SceneEval: Evaluating Semantic Coherence in Text-Conditioned 3D Indoor Scene Synthesis
Abstract
Despite recent advances in text-conditioned 3D indoor scene generation, there remain gaps in the evaluation of these methods. Existing metrics often measure realism by comparing generated scenes to a set of ground-truth scenes, but they overlook how well scenes follow the input text and capture implicit expectations of plausibility. We present SceneEval, an evaluation framework designed to address these limitations. SceneEval introduces fine-grained metrics for explicit user requirements—including object counts, attributes, and spatial relationships—and complementary metrics for implicit expectations such as support, collisions, and navigability.

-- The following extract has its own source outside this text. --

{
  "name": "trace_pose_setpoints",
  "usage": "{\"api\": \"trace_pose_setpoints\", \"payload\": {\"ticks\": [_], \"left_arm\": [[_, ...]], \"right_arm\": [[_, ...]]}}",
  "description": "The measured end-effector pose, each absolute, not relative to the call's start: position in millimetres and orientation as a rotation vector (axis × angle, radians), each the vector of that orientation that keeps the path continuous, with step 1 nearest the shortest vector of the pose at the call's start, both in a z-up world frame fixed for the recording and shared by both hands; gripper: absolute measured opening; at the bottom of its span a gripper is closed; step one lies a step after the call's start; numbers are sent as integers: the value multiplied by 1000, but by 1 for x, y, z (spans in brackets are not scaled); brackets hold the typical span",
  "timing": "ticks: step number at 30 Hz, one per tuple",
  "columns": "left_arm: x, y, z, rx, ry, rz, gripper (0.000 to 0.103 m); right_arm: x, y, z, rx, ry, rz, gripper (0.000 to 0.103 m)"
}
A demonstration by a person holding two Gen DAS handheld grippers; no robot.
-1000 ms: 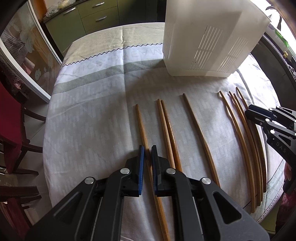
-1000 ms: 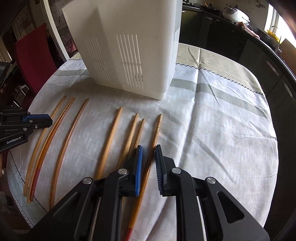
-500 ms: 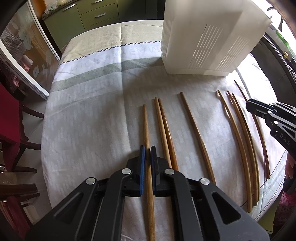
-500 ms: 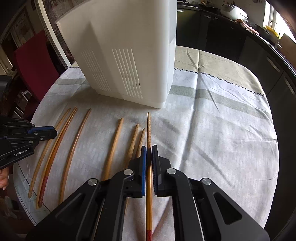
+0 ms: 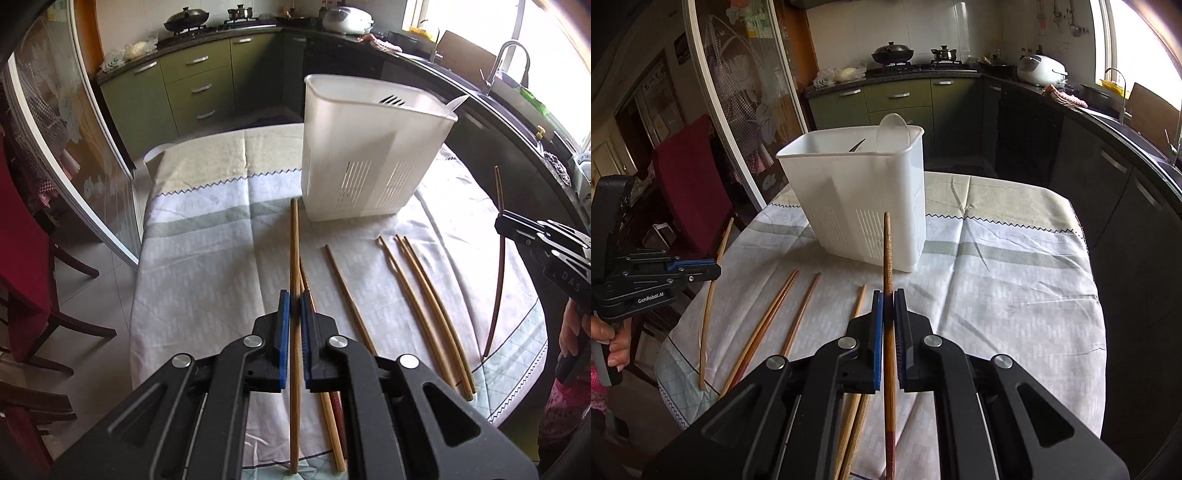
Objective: Organize utensils
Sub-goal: 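Grasp a wooden chopstick with the left gripper while the right lifts its chopstick, then carry both chopsticks to the caddy and drop the left one in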
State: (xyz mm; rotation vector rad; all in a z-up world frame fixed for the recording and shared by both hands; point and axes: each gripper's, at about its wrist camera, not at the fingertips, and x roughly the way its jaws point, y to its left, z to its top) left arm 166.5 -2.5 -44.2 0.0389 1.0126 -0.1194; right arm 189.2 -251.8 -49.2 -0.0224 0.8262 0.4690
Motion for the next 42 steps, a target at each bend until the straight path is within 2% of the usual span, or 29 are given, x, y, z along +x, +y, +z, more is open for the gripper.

Together, these provide interpretable and comprehensive assessments of scene quality. To ground evaluation, we curate SceneEval-500, a benchmark of 500 text descriptions with detailed annotations of expected scene properties. This dataset establishes a common reference for reproducible and systematic comparison across scene generation methods. We evaluate six recent scene generation approaches using SceneEval and demonstrate its ability to provide detailed assessments of the generated scenes, highlighting strengths and areas for improvement across multiple dimensions. Our results identify significant gaps in current methods, underscoring the need for further research toward practical and controllable scene synthesis.